Exercise => Across the following data, how many lines include the string "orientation"? Reply with the number and nothing more.

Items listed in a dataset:

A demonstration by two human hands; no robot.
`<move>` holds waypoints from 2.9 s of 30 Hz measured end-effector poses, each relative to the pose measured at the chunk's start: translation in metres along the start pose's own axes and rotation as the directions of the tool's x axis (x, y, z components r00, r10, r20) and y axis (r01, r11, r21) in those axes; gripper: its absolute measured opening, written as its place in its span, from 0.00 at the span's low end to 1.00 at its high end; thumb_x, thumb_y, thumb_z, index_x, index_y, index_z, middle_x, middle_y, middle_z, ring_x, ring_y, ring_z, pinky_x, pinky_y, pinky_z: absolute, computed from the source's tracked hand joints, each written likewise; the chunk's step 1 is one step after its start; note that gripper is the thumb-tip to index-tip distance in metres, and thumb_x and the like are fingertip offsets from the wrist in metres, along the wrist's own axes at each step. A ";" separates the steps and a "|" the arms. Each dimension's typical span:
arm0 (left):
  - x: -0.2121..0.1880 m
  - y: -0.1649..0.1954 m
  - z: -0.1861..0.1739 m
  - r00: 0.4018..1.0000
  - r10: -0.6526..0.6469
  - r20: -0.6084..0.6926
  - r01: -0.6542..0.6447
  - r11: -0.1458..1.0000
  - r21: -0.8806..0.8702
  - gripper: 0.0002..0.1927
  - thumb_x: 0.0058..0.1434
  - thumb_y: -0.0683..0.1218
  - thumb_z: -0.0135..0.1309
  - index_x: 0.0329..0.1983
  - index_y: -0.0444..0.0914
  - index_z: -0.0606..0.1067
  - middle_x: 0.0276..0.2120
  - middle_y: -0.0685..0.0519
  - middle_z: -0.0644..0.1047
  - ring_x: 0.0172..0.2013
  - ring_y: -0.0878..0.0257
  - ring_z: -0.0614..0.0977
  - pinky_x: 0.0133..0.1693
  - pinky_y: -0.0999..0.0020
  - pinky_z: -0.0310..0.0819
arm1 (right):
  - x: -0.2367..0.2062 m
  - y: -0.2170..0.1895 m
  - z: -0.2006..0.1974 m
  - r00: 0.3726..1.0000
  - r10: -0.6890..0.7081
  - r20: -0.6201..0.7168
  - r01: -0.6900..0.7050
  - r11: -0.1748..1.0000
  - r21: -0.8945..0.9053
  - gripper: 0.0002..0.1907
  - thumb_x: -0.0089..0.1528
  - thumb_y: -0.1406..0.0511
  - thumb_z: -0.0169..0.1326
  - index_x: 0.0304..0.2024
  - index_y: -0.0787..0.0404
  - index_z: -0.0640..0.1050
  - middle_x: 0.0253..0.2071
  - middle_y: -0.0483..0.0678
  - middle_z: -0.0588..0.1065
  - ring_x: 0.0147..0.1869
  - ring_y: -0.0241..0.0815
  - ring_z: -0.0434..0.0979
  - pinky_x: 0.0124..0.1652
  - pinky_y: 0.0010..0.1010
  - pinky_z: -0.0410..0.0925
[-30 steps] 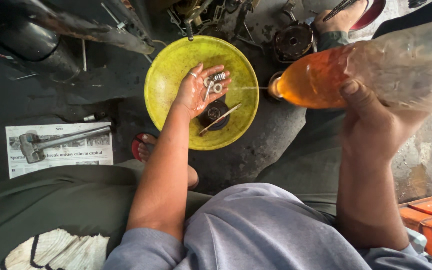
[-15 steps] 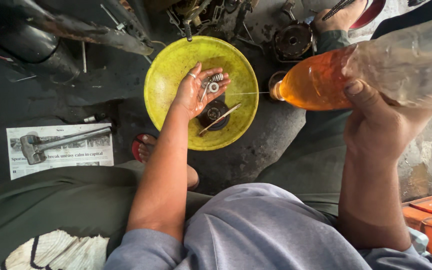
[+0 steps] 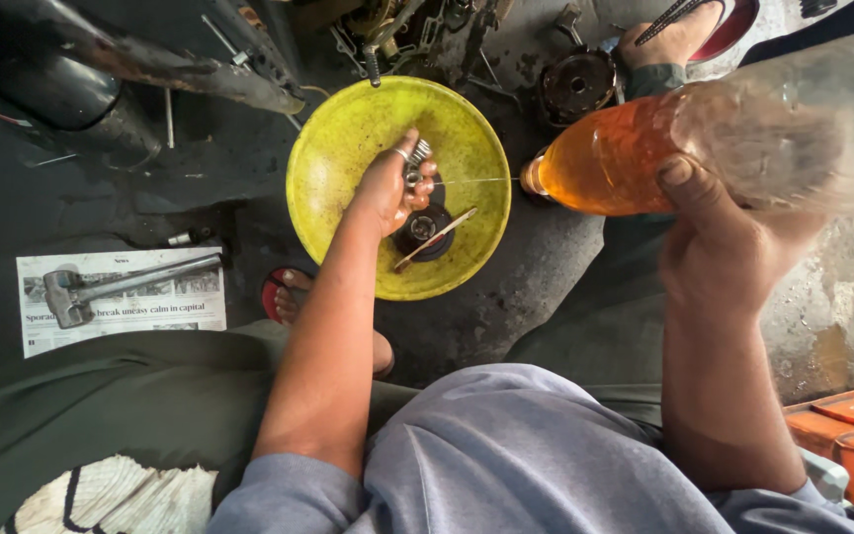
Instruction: The person sits on the floor and cleans disassembled motorcycle engine parts. They pour an orange liquid from a plastic bottle onto small metal components and a gear, then scrub them with a toothbrush over a yellow basin. The person places cleaned parts onto a newspaper and repeats the process on additional components.
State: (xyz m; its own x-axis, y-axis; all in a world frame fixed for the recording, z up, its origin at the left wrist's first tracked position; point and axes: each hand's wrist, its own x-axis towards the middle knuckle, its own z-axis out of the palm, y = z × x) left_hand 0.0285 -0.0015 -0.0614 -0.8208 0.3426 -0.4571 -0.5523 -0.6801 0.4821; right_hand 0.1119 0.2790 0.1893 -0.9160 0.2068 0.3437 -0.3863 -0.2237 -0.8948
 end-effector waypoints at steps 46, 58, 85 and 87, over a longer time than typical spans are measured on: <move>-0.006 0.005 0.032 0.965 0.161 -0.207 -0.111 0.966 0.235 0.17 0.59 0.54 0.66 0.31 0.40 0.73 0.23 0.59 0.67 0.23 0.71 0.67 0.24 0.75 0.61 | -0.002 0.009 0.010 0.996 -0.006 -0.087 0.008 1.000 0.025 0.32 0.63 0.81 0.67 0.64 0.70 0.65 0.50 0.55 0.74 0.53 0.48 0.77 0.59 0.36 0.72; -0.007 0.005 0.022 0.993 0.122 0.007 -0.118 0.943 0.312 0.21 0.62 0.50 0.63 0.52 0.32 0.80 0.36 0.56 0.76 0.26 0.73 0.67 0.24 0.76 0.58 | -0.004 0.013 0.007 0.996 -0.063 -0.070 0.065 0.998 0.014 0.32 0.66 0.81 0.69 0.65 0.72 0.65 0.49 0.53 0.73 0.53 0.47 0.76 0.60 0.35 0.71; -0.018 0.005 0.046 0.988 0.102 -0.118 -0.028 0.859 0.511 0.16 0.67 0.52 0.59 0.48 0.35 0.84 0.19 0.61 0.65 0.17 0.72 0.59 0.19 0.76 0.52 | -0.003 0.016 0.002 0.992 -0.090 -0.083 0.088 0.996 -0.024 0.32 0.66 0.81 0.69 0.65 0.71 0.65 0.52 0.53 0.73 0.56 0.47 0.76 0.63 0.36 0.69; -0.019 0.006 0.049 0.988 0.117 -0.105 -0.044 0.847 0.529 0.15 0.64 0.49 0.60 0.48 0.36 0.84 0.20 0.63 0.67 0.18 0.74 0.61 0.19 0.77 0.55 | -0.003 0.016 0.002 0.993 -0.086 -0.079 0.084 0.996 -0.026 0.32 0.66 0.81 0.69 0.65 0.71 0.65 0.52 0.54 0.73 0.56 0.47 0.76 0.63 0.36 0.69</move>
State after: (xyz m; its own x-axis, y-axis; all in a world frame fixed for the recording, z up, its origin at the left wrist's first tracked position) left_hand 0.0339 0.0192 -0.0133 -0.8598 0.1907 -0.4737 -0.5091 -0.2485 0.8240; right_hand 0.1083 0.2729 0.1743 -0.8682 0.2993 0.3957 -0.4588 -0.1807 -0.8700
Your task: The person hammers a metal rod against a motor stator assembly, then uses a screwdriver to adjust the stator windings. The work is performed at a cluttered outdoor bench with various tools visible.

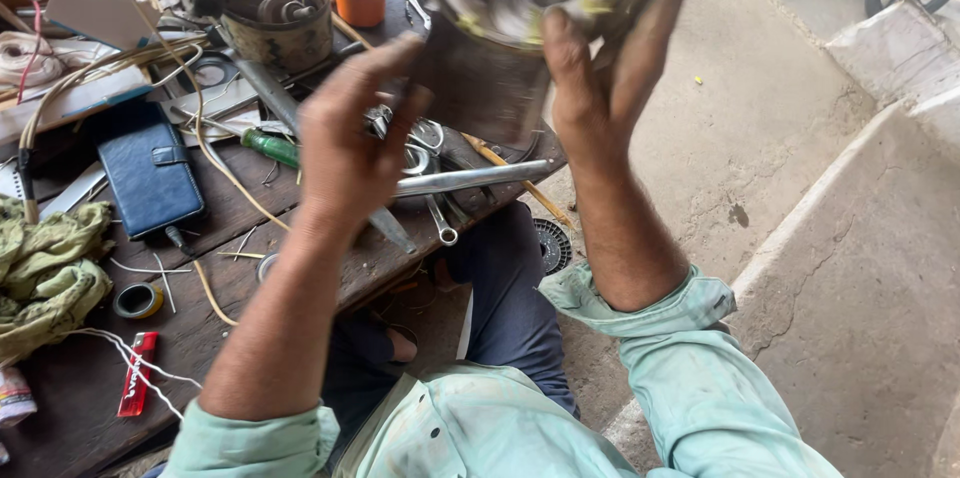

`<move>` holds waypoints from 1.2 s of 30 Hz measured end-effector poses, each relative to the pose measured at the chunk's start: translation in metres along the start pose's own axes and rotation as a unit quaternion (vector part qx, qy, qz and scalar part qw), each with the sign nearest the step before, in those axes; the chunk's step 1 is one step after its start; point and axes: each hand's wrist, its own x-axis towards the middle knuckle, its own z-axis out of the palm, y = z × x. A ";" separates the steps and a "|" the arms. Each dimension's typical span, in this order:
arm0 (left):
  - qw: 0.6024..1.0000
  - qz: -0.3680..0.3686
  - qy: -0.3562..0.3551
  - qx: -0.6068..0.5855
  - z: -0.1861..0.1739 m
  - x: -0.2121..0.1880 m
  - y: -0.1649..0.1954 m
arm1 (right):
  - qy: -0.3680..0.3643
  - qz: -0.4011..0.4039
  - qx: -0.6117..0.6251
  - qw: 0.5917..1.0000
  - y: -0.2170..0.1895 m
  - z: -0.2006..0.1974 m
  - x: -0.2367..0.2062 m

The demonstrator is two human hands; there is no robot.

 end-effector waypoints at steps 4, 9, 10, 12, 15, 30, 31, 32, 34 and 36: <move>0.997 -0.005 0.068 0.034 -0.028 0.036 -0.029 | 0.032 0.027 -0.012 0.999 0.004 -0.032 -0.001; 0.974 -0.081 0.196 0.081 -0.041 0.064 -0.040 | 0.137 0.090 -0.107 0.981 0.029 -0.084 0.008; 0.977 -0.076 0.185 0.076 -0.038 0.064 -0.037 | 0.131 0.116 -0.100 0.979 0.032 -0.090 0.005; 0.982 -0.070 0.164 0.066 -0.032 0.058 -0.036 | 0.110 0.073 -0.128 0.983 0.036 -0.097 -0.003; 0.987 -0.069 0.137 0.043 -0.018 0.050 -0.027 | 0.106 0.075 -0.130 0.983 0.035 -0.103 -0.013; 0.999 -0.031 0.014 -0.039 0.002 0.048 0.023 | 0.026 0.048 -0.083 0.995 -0.052 -0.078 -0.052; 0.998 -0.026 0.008 -0.061 0.003 0.047 0.025 | 0.008 0.048 -0.074 0.996 -0.061 -0.073 -0.056; 0.996 -0.021 0.004 -0.084 0.004 0.046 0.026 | -0.014 0.056 -0.050 0.997 -0.069 -0.068 -0.059; 0.993 -0.021 -0.005 -0.119 0.007 0.043 0.029 | -0.057 0.069 0.001 0.996 -0.079 -0.060 -0.063; 0.989 -0.021 -0.016 -0.146 0.009 0.041 0.031 | -0.121 0.028 0.032 0.992 -0.078 -0.058 -0.066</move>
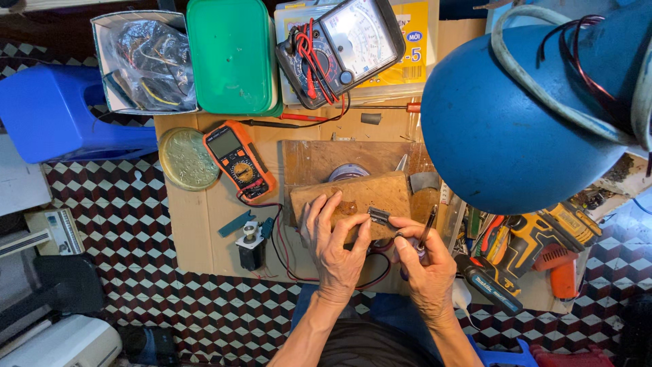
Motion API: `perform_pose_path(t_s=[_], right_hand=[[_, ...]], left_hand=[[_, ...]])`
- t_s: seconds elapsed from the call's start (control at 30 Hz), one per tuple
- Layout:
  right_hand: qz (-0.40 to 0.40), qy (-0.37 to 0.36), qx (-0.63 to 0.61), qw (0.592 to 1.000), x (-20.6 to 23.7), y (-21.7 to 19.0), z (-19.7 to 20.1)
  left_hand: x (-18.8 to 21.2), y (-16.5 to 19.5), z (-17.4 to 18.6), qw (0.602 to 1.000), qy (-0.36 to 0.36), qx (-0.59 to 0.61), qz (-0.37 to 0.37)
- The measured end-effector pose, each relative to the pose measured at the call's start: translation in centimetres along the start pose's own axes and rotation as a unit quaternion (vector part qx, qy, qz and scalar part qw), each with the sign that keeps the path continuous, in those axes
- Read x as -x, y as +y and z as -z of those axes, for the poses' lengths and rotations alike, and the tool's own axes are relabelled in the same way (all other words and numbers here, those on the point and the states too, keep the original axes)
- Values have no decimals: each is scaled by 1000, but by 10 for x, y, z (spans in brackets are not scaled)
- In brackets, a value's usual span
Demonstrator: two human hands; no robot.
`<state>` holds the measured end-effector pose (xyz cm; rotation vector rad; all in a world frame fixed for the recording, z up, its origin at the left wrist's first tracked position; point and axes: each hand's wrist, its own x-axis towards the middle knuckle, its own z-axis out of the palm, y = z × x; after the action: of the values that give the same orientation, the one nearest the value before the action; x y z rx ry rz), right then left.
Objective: The person marks and drills holes into small black electronic components on a wooden board. They use a pen to mark positions, then a cordless drill to create holes, and finally use pliers to trim wires on a nearby motor.
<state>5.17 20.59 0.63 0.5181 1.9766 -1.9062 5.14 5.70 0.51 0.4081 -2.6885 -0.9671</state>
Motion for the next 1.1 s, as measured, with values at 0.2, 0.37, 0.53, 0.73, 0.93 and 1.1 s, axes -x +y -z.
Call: perform_pose_path(t_s=[0.2,0.37,0.53,0.73,0.93,1.1], right_hand=[[-3,4,-4,1000,0,-1,0],[2,1,-8,1000,0,0,-1],[-12,-5,-22,1000,2,1,1],[-10,-12,-24,1000,1,5,2],[-1,-14,-20,1000,1,7,3],[-3,-16,-21,1000,0,8,3]], left_hand=[[-1,1,1,1000,5,-3,-8],[-1,1,3,1000,1,-4,-9],[-1,2,3,1000,-3,1,-7],[0,0,3,1000,-5,14,-3],[1,-2,3,1000,-13,16,0],[2,-2,3,1000,-21,17,5]])
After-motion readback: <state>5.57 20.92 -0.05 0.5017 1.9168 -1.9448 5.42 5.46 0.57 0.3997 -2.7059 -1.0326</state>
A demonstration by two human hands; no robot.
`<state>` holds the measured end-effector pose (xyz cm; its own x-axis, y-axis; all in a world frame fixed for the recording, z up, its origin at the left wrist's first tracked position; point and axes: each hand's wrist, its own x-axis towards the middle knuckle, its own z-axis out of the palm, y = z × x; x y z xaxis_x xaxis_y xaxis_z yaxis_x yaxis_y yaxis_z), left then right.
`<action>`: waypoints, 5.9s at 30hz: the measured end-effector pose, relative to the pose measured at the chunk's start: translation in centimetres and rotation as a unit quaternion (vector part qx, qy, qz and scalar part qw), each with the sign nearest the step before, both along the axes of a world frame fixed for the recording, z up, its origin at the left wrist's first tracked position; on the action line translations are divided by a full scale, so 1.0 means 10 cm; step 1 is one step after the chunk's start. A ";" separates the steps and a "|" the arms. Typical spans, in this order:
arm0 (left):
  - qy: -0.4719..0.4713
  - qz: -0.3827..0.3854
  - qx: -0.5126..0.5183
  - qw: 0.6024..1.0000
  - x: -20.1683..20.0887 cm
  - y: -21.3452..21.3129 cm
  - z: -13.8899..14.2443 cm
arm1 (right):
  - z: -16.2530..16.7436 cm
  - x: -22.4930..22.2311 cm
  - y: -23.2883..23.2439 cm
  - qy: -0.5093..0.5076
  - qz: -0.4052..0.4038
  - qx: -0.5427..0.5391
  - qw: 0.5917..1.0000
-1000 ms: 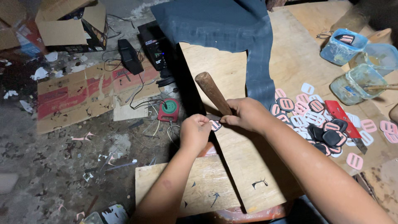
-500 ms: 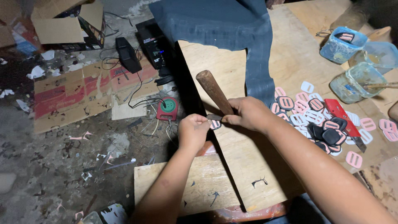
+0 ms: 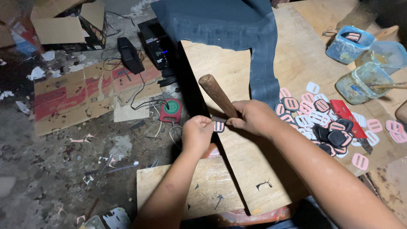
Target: The person assembles small shoe components by placing them on a wooden board and tapping them with a hammer. They then use pliers to adjust the components. The process is repeated for multiple items.
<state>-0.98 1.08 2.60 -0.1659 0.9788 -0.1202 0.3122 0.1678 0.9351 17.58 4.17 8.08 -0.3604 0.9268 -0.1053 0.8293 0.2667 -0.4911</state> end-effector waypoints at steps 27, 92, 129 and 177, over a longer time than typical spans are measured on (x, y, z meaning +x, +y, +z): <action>-0.146 0.036 0.022 0.988 0.10 0.02 -0.06 | 0.05 0.01 0.07 -0.021 0.029 0.015 0.999; -0.017 -0.007 0.055 0.998 0.13 -0.09 -0.09 | -0.01 0.02 0.15 -0.023 0.043 0.006 0.999; 0.018 -0.156 0.032 0.987 -0.40 -1.53 -0.45 | -0.18 0.69 -2.22 0.363 -0.092 -0.008 0.927; 0.270 -0.230 0.328 0.875 -0.41 -2.45 -0.67 | -0.77 -0.17 -2.79 0.209 -0.064 -0.101 0.971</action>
<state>-5.07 -23.45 -4.08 0.4052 0.7859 0.4671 0.6323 -0.6099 0.4777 15.91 -23.74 0.41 -0.2933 0.9428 -0.1582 0.5659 0.0378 -0.8236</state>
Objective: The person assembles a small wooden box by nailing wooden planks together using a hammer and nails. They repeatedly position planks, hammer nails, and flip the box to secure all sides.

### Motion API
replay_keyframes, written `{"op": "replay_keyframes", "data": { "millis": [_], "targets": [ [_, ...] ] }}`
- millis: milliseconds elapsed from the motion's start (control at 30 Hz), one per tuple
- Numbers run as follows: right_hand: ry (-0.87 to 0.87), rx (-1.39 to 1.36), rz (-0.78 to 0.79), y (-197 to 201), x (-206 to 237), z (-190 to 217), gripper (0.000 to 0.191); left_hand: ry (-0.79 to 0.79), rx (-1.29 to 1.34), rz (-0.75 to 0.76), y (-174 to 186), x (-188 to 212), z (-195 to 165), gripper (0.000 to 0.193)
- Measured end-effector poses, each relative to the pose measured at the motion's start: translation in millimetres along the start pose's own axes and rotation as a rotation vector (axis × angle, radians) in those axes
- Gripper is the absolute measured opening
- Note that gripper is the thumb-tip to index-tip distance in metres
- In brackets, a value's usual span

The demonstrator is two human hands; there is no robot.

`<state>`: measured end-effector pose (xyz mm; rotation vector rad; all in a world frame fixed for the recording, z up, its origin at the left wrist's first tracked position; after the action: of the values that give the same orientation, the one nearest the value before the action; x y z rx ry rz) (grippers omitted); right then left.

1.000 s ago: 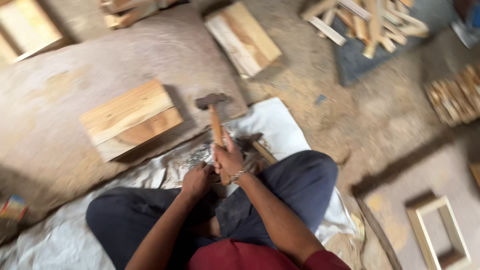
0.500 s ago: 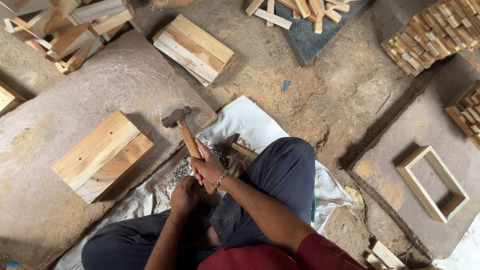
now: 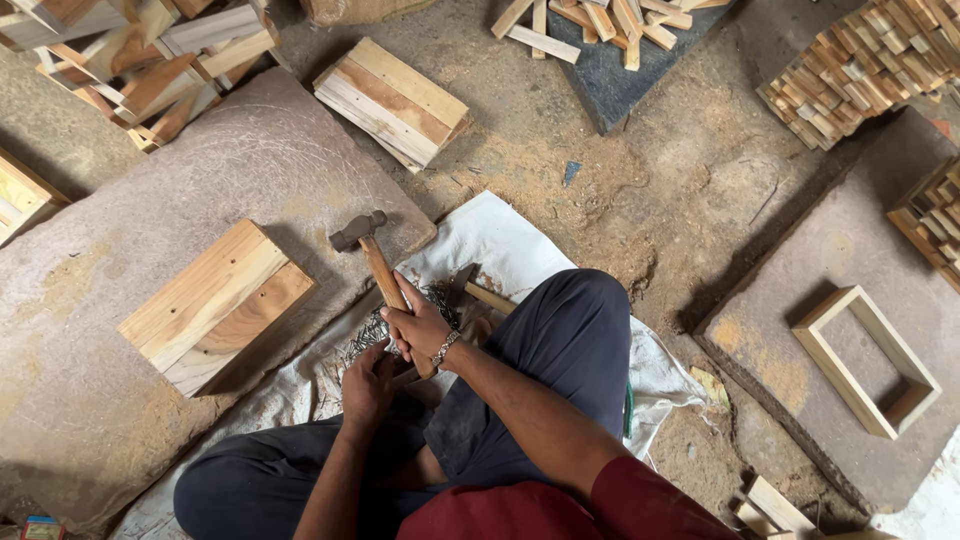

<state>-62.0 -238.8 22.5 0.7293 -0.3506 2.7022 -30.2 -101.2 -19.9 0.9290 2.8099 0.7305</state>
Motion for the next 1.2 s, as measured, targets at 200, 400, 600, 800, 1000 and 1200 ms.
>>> {"op": "replay_keyframes", "data": {
  "millis": [200, 400, 600, 800, 1000, 1200],
  "targets": [
    [0.019, -0.011, 0.004, 0.0, -4.5, -5.5, 0.084, 0.004, 0.037, 0.017, -2.6, 2.3, 9.1, 0.024],
    [0.020, -0.019, -0.006, 6.0, -19.5, -24.1, 0.082, 0.096, 0.007, -0.042, -9.0, 1.8, 24.0, 0.018],
    [-0.035, -0.056, 0.004, 6.5, -35.9, -44.9, 0.074, 0.002, 0.121, -0.024, -7.8, -4.5, 23.2, 0.017],
    [0.035, 0.040, -0.017, 1.6, -29.3, -30.2, 0.081, -0.063, 0.125, -0.077, 5.6, 2.8, 10.8, 0.013],
    [-0.019, 0.032, -0.037, 6.0, -27.5, -27.3, 0.083, 0.008, 0.184, -0.049, -5.2, -5.3, 19.6, 0.013],
    [-0.004, 0.049, -0.032, -1.3, -30.0, -32.0, 0.077, -0.097, 0.136, -0.092, -0.3, 2.5, 23.8, 0.015]
  ]
}}
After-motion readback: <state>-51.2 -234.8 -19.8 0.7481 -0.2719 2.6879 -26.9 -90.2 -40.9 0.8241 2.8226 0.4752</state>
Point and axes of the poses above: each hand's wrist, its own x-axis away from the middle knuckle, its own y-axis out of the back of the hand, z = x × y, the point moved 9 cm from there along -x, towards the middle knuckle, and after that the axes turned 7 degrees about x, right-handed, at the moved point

Exercise response => 2